EE 640 Course Syllabus
Stochastic Systems
January 15, 2009
Instructor: Laurence Hassebrook
Office/Phone/email: 467 FPAT/ (859) 257-8040 / lgh@engr.uky.edu (put EE640 in subject)
URL: http://www.engr.uky.edu/~lgh/classes/classes.htm
Class Hours and Location: 11:00am-12:15pm TTr, RMB 323.
Text: Random
Signals Detection, Estimation and Data Analysis
by K. Sam Shannugan and A. M. Breipohl.
Office hours: 1:00pm-2:30pm TTr.
TA or Grader: Yao Hu, 520 CRMS. Office hours 1pm-3pm Mondays and Fridays
TA email yao.hu@uky.edu
Class Content and Objective:
The content of "Stochastic Systems" represents the basic knowledge necessary for signal processing and pattern recognition applications. Chapters 1 through 4 will be covered with possibility of specific material from chapters 6. There are three areas covered in this course, both as lectures and projects:
1. Random Noise analysis and synthesis: We will cover the concepts of probability, random variables, random vectors and functions of multiple random variables. Specific concepts include Conditional probability, Bayes theorem, expectations and functions of random variables. Theoretical issues such as bounds and convergence definitions will be included. Practical applications in signal and image processing will be given as part of the project 1 problems.
2. Random Processes: We will cover the concepts of random processes, autocorrelation, linear operation on random processes and sampling.

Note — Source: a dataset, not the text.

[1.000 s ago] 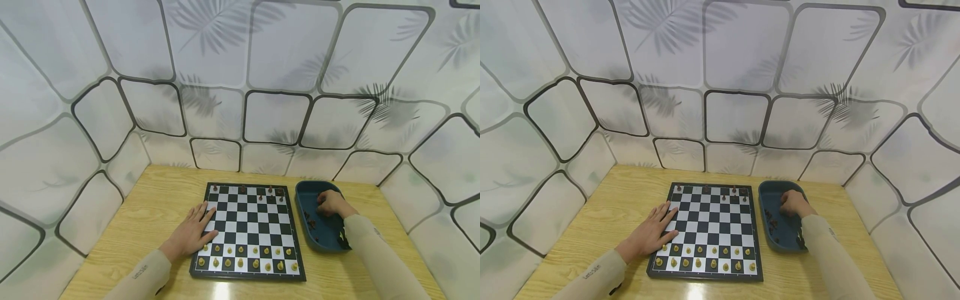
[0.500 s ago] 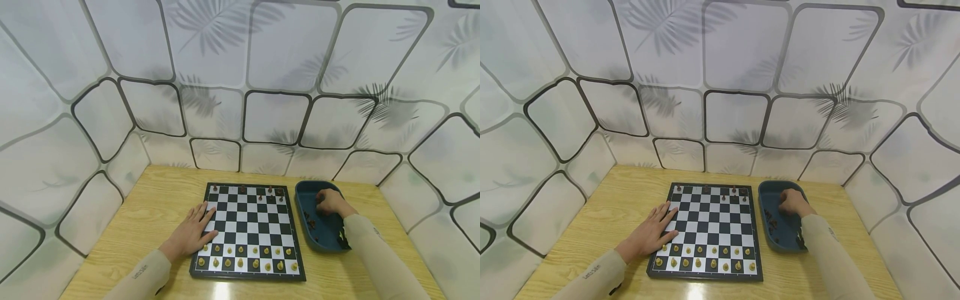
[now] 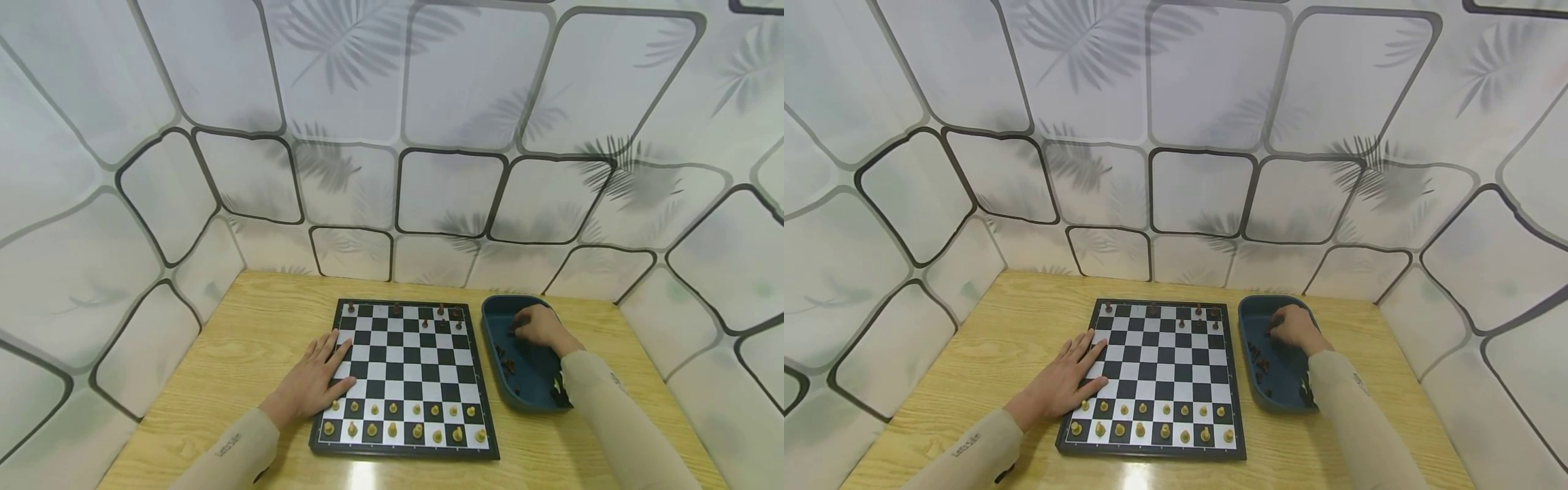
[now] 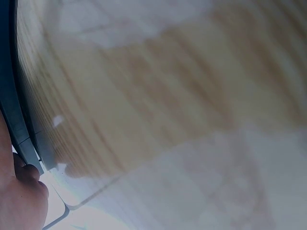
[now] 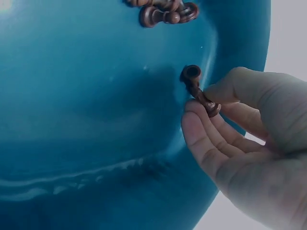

Project 2 will cover the concepts and applications of random process theory.
3. Stochastic signal processing: The types of random process models will be detailed and emphasis will be placed on signal detection and discrimination for 1-D and 2-D functions. Optimal signal processing architectures will be developed and analyzed. Matched and Wiener Filters will also be covered.
There will be three educational components to the course which include lecture, home work and MATLAB projects. The lectures will be designed to provide theoretical basis and design equations. The homework will include problems from the text as well as computer problems which will give the students immediate inter-action with the theory and design aspects of Stochastic systems. The MATLAB projects will provide the students with individual depth yet experience with a team effort. The student should attain a good theoretical and practical understanding of stochastic systems.
Grading
Policy:
Homework: 20% (Once a week, Due one week after assignment. Some homework may be due in parts, such as a single problem due the next lecture session. No late homework, drop the lowest 1).
Computer Project 1a: 10%. Synthesis, analysis and parameter estimation of random variables.
Exam 1: 25% (Date to be announced, 1 crib sheet both sides, closed book, closed notes).
Exam 2: 25% (Thursday before dead week, open book, open notes).
Computer Project 1b: 10%. Synthesis, sampling, analysis, function estimation.
Computer Project 1c: 10%. Detection theory with random processes.
Reference: Probability, Random Processes and Estimation Theory for Engineers by Henry Stark and John W. Woods.
Reference: Introductory Probability and Statistical Applications by P. L. Meyer.
Reference: Probability and Statistics by M. H. DeGroot.
Reference: Discrete-Time Signal Processing by Oppenheim and Schafer.
Reference: Pattern Classification and Scene Analysis by Duda & Hart.
Reference: Detection: Estimation, and Modulation Theory: Part I by Harry L. Van Trees.
Reference: Linear Statistical Inference and Its Applications: 2nd Edition by C. R. Rao.
Reference: Probability, Random Variables, and Stochastic Processes, 2nd and 3rd Editions by A. Papoulis.
Reference: Numerical Recipes in C by Press, Flannery, Teukolsky and Vetterling.